Brain stem cells age faster in patients with multiple sclerosis
A study led by UConn Health has shown that the brain stem cells of the most severe multiple sclerosis patients appear to be much older than the actual age. Premature aging cells have a different role in the brain than normal cells, which may be the key to new treatments for the disease. The study was published in the Proceedings of the National Academy of Sciences (PNAS).
Multiple sclerosis (MS) is a potentially disabling disease that affects the brain and spinal cord. Due to inflammation and degradation of the insulating layer around the nerve, called the myelin, causes the nerves to transmit signals around the patient's body to be destroyed, and their movement may be difficult. Fortunately, most people with MS have a long period of remission, and when they recover, they can walk and live as they did before the onset.
Over time, most MS patients develop the progressive disease as their condition worsens. Some people actually start with a progressive disease called primary progressive MS.
Currently, there is only one drug for the progressive disease that only slows disease progression but does not stop progress.
In order to find new treatments, Stephen Crocker, a health neurologist at the University of Connecticut, wanted to better understand progressive MS. In the past, he and his colleagues have demonstrated that brain stem cells from people with primary progressive multiple sclerosis can prevent oligodendrocyte maturation. Oligodendrocytes are cells that form myelin. This is what brain stem cells are doing, which may be why patients with primary progressive multiple sclerosis have never been relieved—the insulation around their nerve cells has never been repaired.

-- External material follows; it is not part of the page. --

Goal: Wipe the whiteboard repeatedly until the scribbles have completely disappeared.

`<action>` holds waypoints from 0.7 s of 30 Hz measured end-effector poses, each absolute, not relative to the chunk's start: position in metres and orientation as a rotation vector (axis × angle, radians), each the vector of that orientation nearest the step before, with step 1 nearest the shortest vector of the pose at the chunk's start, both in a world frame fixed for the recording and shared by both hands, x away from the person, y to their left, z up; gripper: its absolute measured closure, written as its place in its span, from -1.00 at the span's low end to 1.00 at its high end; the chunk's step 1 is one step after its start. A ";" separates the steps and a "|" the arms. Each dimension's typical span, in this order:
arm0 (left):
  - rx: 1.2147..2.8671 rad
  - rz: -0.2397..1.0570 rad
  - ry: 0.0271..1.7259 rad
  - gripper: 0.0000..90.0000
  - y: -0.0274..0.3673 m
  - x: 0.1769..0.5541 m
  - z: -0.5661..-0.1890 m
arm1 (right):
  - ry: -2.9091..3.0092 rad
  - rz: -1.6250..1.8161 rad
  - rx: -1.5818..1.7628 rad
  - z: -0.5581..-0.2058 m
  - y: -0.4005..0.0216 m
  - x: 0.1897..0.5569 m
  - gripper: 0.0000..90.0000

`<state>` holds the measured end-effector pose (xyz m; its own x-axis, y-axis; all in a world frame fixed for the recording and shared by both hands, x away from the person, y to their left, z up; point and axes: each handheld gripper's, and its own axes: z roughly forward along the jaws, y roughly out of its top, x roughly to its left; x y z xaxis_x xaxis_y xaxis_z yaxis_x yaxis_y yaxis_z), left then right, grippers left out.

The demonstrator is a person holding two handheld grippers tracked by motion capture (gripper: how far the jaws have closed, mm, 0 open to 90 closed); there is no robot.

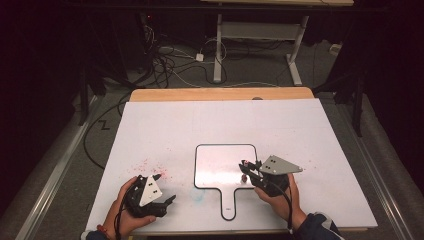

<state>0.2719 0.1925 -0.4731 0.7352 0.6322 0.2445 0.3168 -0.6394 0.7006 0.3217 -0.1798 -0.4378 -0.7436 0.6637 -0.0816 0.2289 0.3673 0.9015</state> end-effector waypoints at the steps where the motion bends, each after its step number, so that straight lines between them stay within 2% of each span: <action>1: 2.288 0.633 0.711 -0.55 0.192 0.272 -0.473 | 2.197 1.345 0.773 -0.438 -0.178 0.321 0.81; 10: 2.293 0.632 0.705 -0.55 0.192 0.272 -0.473 | 2.249 1.389 0.661 -0.441 -0.145 0.310 0.81; 21: 2.291 0.635 0.708 -0.55 0.193 0.272 -0.473 | 2.187 1.322 0.759 -0.438 -0.176 0.319 0.81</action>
<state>0.2718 0.1926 -0.4728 0.7370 0.6288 0.2478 0.3142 -0.6434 0.6981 0.3187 -0.1764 -0.4382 -0.7357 0.6685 -0.1091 0.2139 0.3821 0.8990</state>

Now, Crocker and his colleagues report that brain stem cells from patients with primary progressive multiple sclerosis appear to age prematurely. The research team tested brain stem cells, which, according to standard cell age markers, appear to be decades older than other similar cells from healthy people of the same age.
The team found that brain stem cells in patients with primary progressive multiple sclerosis not only look older but are older. An analysis of the Utah-Jackson Genomic Medicine Single Cell Center Laboratory showed that oligodendrocytes exposed to stem cells in patients began to express different genes. This may explain why the myelin sheath is damaged.

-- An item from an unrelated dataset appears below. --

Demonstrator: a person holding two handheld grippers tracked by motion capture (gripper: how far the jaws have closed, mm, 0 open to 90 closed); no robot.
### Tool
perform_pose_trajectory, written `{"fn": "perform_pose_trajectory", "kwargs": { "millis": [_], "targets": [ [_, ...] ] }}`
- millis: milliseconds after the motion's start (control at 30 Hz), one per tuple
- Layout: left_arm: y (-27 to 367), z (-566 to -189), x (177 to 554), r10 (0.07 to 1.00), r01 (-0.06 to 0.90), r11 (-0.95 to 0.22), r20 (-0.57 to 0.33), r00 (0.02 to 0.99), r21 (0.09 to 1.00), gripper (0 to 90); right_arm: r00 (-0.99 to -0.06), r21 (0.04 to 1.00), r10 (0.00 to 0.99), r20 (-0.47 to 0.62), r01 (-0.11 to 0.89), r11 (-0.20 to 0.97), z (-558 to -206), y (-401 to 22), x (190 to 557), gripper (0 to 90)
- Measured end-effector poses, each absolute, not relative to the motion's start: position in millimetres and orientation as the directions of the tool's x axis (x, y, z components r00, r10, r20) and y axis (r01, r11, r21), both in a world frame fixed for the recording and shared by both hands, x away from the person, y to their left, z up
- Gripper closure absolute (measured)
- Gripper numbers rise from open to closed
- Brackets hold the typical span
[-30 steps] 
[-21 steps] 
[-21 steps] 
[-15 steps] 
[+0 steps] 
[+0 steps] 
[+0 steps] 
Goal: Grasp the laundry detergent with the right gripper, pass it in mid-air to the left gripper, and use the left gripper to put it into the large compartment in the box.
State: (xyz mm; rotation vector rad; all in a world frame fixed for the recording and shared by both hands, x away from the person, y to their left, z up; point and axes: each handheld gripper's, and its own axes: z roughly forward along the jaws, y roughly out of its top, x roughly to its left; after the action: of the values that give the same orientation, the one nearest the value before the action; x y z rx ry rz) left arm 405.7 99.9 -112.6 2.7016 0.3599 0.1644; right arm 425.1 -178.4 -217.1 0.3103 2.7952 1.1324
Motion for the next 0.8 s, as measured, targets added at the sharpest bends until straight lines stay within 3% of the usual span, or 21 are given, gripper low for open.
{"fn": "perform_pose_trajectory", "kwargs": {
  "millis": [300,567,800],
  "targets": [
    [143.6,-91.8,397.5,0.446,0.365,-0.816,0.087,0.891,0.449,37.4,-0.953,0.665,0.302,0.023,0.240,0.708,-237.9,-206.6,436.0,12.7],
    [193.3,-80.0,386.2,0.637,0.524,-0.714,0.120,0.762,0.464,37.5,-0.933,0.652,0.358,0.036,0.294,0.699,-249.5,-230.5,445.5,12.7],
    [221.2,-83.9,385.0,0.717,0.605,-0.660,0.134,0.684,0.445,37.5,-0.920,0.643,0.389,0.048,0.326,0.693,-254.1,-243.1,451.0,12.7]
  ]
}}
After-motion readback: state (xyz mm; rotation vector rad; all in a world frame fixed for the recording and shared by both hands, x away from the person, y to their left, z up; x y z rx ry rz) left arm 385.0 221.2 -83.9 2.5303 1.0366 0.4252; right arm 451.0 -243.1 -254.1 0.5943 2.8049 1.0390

Interestingly, the team also found that many of the genes that are activated in oligodendrocytes are stimulated by a specific protein, HMGB1
, which is produced at a high level by stem cells from patients with multiple sclerosis. Crocker's labs have shown that when they block HMGB1, oligodendrocytes develop normally.

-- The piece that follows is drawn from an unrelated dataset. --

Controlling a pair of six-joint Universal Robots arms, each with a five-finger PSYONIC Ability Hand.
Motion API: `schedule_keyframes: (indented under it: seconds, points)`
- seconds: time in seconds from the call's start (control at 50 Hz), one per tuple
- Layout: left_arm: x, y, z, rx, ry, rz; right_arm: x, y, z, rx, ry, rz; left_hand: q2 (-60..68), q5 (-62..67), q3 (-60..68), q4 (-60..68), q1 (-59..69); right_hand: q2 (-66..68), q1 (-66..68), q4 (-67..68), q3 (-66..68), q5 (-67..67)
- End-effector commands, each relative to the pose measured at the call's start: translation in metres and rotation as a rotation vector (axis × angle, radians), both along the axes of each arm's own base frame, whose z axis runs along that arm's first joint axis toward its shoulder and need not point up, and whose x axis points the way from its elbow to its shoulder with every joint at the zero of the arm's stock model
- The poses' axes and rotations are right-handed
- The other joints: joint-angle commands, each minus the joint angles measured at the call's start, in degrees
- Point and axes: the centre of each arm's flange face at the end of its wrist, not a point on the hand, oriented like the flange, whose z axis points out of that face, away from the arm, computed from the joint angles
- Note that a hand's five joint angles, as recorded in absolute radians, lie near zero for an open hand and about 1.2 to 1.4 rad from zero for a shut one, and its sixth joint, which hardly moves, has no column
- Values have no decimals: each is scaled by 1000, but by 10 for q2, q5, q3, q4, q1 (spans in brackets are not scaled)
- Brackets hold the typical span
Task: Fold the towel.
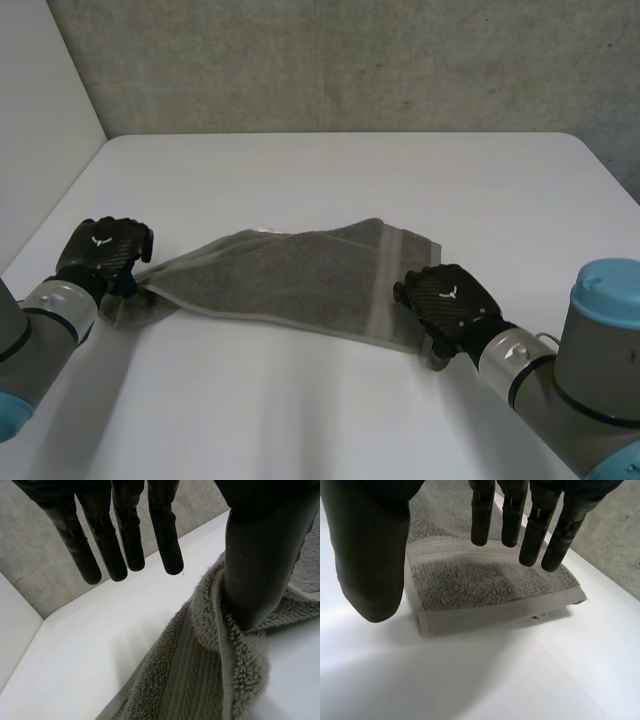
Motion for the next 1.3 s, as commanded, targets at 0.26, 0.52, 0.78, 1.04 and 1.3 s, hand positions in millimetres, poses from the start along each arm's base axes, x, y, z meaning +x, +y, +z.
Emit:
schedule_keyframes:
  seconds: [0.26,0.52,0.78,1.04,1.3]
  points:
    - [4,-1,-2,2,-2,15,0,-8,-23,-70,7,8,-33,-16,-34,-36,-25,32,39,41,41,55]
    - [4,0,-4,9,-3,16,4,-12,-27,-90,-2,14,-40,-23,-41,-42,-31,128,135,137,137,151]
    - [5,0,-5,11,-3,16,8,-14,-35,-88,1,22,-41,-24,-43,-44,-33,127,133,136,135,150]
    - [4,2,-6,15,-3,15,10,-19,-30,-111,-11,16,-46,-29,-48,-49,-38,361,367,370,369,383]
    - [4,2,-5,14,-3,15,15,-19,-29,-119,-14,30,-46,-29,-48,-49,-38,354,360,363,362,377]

This protein is effective in preventing the maturation of oligodendrocytes, which was previously unknown. It has been found in lesions and is associated with inflammation, but it is thought to only stimulate the immune system. Now we can see that if we block this protein, we can significantly improve the growth of oligodendrocytes.
Primary progressive MS is a devastating disease, and we still lack effective treatments. Regenerated myelin is a major requirement that is currently unsatisfied. We are pleased to be able to study human stem cells in a culture dish to discover a new disease mechanism that can be addressed in a much-needed treatment for patients with advanced MS.
Researchers believe that understanding the differences between brain stem cells in MS patients and healthy people will provide important clues for the development of much-needed treatments.
Crocker Laboratories also found that treatment of brain stem cells with rapamycin contributes to normal cell development. Rapamycin is a drug that can be used to suppress the immune system. Rapamycin has been tested in MS patients with relapsing remission and found no help. But it may help patients with progressive disease.
Recent studies have shown that drugs aimed at aging processes such as aging may slow the onset and progression of many different chronic diseases, including cancer, atherosclerosis, stroke and Alzheimer's disease, and aging is a major risk for these diseases. factor. This has had a major impact on the clinical treatment of MS because it opens up a whole new direction to explore possible ways to slow disease progression, says George Kuchel, director of the Connecticut Center for Healthy Ageing.
The next step will be to look at brain stem cells from people with relapsing-remitting forms of MS to see if and when these aging-related changes begin. And see if they can be avoided, slowed down or reversed.
Brain regenerative therapies have been in clinical trials and may be adjusted to help rebuild myelin in the nervous system of MS patients. Although MS is not a disease of the elderly, it may be an aging disease. With this in mind, we now want to know how to target this process to strengthen the patient's myelin repair.